Show all the lines in the data below that include the word "requests".
§ §
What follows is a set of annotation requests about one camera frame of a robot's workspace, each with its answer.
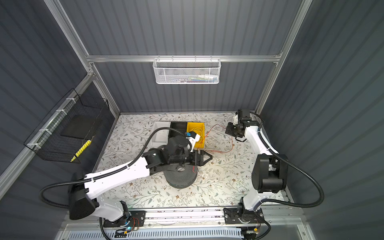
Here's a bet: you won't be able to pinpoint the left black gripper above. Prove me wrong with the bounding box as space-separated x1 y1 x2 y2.
168 148 213 167

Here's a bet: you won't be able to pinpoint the red cable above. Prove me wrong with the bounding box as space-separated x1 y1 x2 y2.
191 124 235 175

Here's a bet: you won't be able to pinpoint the grey perforated spool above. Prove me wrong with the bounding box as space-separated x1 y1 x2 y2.
163 143 199 190

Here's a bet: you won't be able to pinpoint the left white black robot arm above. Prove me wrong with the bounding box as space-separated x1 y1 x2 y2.
69 135 213 222

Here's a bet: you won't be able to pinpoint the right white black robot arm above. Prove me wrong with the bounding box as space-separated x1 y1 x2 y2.
226 116 288 223

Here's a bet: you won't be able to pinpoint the yellow plastic bin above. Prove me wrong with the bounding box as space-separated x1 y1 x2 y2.
187 122 206 150

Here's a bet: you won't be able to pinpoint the black plastic bin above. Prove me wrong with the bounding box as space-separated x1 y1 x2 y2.
168 122 188 139

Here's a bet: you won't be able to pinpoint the white plastic bin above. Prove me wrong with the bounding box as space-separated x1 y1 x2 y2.
148 121 171 149

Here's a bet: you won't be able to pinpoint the items in white basket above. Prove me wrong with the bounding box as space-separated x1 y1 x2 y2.
170 75 220 84

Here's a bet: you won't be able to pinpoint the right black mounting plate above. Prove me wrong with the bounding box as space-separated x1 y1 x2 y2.
223 208 264 225

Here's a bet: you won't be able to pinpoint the black mounting plate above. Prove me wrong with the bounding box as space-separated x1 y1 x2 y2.
103 211 146 228
223 208 264 225

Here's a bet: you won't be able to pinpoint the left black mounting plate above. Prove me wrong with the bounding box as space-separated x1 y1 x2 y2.
103 211 146 228

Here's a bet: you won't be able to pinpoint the yellow green striped item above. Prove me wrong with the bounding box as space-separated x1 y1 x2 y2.
71 140 92 163

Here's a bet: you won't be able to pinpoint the black flat pad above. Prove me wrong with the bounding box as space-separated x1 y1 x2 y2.
61 115 99 140

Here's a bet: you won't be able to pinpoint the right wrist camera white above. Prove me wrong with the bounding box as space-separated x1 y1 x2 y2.
233 109 252 125

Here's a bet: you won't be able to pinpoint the right black corrugated hose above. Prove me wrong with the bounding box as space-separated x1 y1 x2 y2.
248 110 325 240

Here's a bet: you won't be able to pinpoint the black corrugated hose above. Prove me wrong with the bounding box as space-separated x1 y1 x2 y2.
248 110 325 240
40 127 187 240

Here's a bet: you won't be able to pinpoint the yellow cable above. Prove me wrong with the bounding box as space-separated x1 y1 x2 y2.
191 127 205 142

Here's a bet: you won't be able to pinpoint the white wire mesh basket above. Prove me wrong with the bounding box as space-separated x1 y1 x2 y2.
153 58 222 85

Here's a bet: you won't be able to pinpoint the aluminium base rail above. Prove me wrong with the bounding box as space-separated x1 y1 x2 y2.
55 205 315 240

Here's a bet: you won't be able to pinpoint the black wire basket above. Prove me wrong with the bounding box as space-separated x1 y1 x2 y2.
24 91 110 163

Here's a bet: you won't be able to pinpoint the left black corrugated hose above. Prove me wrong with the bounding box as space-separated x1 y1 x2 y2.
40 127 187 240

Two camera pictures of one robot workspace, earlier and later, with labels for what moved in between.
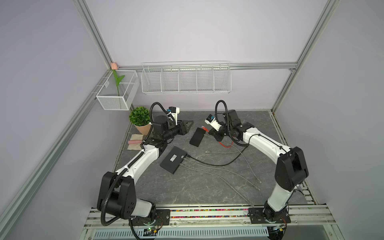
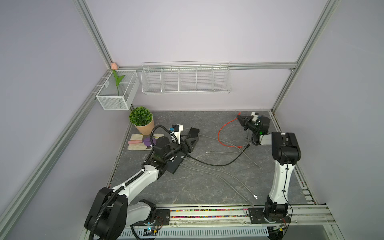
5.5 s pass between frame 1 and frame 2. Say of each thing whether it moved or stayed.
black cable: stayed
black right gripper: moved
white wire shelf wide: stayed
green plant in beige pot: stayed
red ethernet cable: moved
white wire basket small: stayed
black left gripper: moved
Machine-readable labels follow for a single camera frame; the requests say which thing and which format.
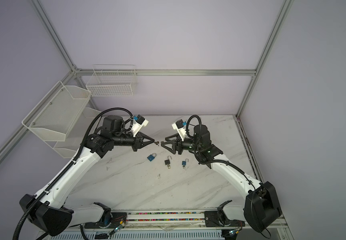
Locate lower white mesh shelf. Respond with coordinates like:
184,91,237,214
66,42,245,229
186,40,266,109
49,108,100,159

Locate white mesh shelf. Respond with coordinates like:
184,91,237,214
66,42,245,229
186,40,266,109
22,82,91,142
49,108,100,159

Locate aluminium frame profiles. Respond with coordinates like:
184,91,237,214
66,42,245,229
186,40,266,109
0,0,295,187

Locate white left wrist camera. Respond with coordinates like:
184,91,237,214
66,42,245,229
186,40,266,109
131,115,149,137

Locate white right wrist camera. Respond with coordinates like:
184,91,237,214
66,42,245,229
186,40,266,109
172,120,187,141

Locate base rail with cable tray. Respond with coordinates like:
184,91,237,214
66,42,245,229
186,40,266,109
45,210,293,240

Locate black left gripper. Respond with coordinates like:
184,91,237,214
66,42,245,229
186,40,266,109
112,131,155,152

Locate blue padlock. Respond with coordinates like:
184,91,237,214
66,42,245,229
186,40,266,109
182,159,189,170
147,153,157,162

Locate white wire wall basket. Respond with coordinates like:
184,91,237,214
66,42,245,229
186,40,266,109
86,65,138,97

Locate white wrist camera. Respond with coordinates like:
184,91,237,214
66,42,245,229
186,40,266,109
131,115,149,137
172,120,187,141

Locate upper white mesh shelf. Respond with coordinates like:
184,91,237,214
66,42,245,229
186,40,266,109
22,82,91,142

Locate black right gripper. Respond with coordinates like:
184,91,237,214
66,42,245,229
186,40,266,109
161,133,201,156

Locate small grey padlock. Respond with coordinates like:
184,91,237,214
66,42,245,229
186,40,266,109
164,156,172,169
§ §
Solution to this task:
What follows is a set of annotation requests about one camera frame of a robot's workspace, each with its answer.
Machine-readable labels follow for a single camera frame; the requests say which thing and which format.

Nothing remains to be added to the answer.